Figure 8: TBSD shows capability to detect both targeted and previously unseen anomaly types, beyond prior anomaly examples.
Future Directions
The mathematical insights open avenues for research in:
- Adaptive selection of basis functions for diverse types of textures in industrial images.
- Hybridization of TBSD with deep feature learning, possibly using pre-trained vision transformers as an additional basis.
- Incorporation of active or semi-supervised learning for rare or evolving anomaly classes.

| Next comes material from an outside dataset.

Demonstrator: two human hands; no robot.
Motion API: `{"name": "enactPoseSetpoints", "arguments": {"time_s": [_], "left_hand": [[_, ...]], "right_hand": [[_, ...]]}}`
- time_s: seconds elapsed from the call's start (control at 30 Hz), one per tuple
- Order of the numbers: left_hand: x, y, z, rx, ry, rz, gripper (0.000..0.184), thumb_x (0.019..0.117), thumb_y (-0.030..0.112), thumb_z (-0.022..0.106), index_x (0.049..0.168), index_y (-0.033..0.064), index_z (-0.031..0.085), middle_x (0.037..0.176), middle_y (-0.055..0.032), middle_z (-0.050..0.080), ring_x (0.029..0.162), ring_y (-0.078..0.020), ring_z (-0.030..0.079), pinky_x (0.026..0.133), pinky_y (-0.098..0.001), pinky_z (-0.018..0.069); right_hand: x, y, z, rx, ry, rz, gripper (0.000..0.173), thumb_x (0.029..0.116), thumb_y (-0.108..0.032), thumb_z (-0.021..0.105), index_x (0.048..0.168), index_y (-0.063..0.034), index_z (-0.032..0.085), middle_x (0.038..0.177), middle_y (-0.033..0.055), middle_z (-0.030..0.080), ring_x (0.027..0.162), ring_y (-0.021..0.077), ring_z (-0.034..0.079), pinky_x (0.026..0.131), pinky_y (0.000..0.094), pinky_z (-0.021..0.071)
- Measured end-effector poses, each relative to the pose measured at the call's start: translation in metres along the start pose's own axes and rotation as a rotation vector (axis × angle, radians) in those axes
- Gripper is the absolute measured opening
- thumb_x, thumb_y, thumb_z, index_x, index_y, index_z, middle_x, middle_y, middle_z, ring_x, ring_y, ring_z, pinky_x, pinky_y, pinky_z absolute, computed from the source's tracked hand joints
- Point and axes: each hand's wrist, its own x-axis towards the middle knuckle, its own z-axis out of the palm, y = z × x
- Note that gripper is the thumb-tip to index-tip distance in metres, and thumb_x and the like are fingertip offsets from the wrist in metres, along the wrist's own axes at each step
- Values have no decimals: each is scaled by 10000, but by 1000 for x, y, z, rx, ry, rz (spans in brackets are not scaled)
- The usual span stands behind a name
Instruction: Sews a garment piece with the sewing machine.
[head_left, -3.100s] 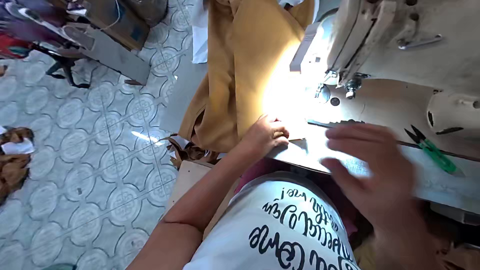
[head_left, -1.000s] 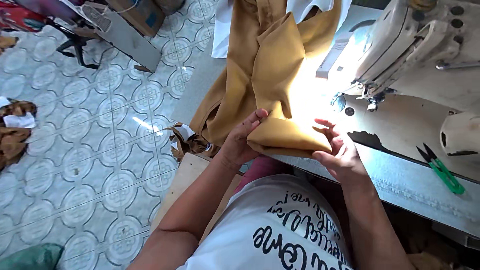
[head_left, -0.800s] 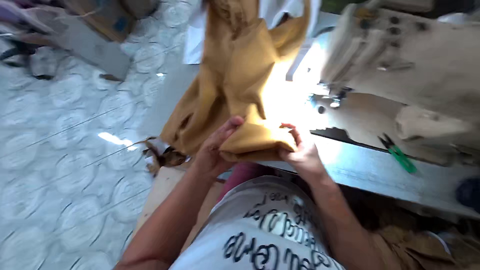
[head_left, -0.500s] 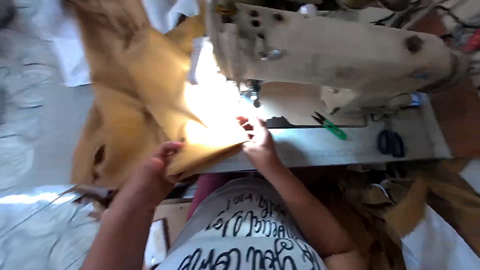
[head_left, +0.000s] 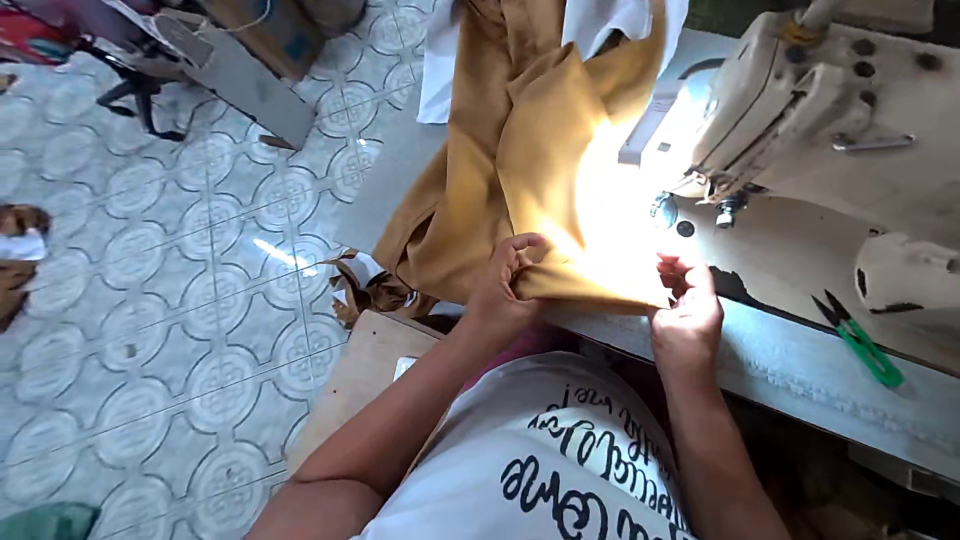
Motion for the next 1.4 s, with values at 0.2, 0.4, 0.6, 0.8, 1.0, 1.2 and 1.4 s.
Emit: {"name": "enactPoseSetpoints", "arguments": {"time_s": [0.2,0.4,0.6,0.8,1.0,1.2,1.4], "left_hand": [[-5,-10,5,327,238,220,627,675,-33,777,1253,77,562,1383,-166,503,1265,-238,539,930,-355,550],[-12,-24,8,269,128,422,321,810,-34,651,1087,120,600,1356,-138,507,1298,-224,508,1040,-371,496],[-14,-31,6,375,-122,710,193,1031,173,585,945,258,736,1240,38,672,1418,-216,438,1245,-594,152],[-8,7,-1,619,-145,663,160,977,302,669,969,189,781,1049,22,731,1129,-169,612,1014,-402,433],[-4,38,-2,798,-289,595,259,953,30,604,1034,186,794,1134,-38,693,958,-218,634,794,-364,539],[8,51,7,930,-322,537,159,878,-58,644,889,76,730,1190,-135,645,1037,-337,638,768,-475,565],[30,73,-2,962,-281,526,164,874,-35,639,968,46,747,1203,-213,638,1008,-395,652,759,-502,566]], "right_hand": [[-5,9,3,-136,69,5,444,831,106,602,1266,19,572,1204,127,603,1035,93,630,852,227,551],[-9,20,10,-210,118,-76,423,840,104,600,1257,41,567,1164,143,596,975,90,603,837,210,517],[-7,21,10,-244,154,-127,380,860,121,598,1229,39,562,1057,108,621,916,78,636,805,210,551],[-7,18,5,-342,183,-140,353,875,103,609,1220,34,578,982,98,674,838,91,668,748,231,571],[-8,20,1,-575,265,-303,181,909,25,681,1084,49,721,981,169,755,934,255,749,867,361,602],[-27,-8,-8,-679,39,-388,306,911,-131,704,1155,54,699,1131,217,714,1068,376,691,955,514,545],[-51,-15,20,-815,-139,-655,318,1003,-364,622,1137,-108,753,1062,73,764,1040,281,709,885,437,549]]}}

- Real-time TBSD variants adapted for streaming or large-scale inspection.
Conclusion
The Texture Basis Integrated Smooth Decomposition (TBSD) approach delivers a principled, practical, and extensible solution to anomaly detection in textured images. By introducing and elucidating quasi-periodicity as a core modeling tool, TBSD overcomes the long-standing challenge of texture-anomaly confusion present in prior approaches. Its ability to perform with reduced data requirements, minimal annotation, and demonstrated robustness marks it as a significant advance for vision-driven manufacturing inspection and similar domains. Further refinement in parameter adaptation and hybrid integration with emerging deep features promises even broader applicability in the future.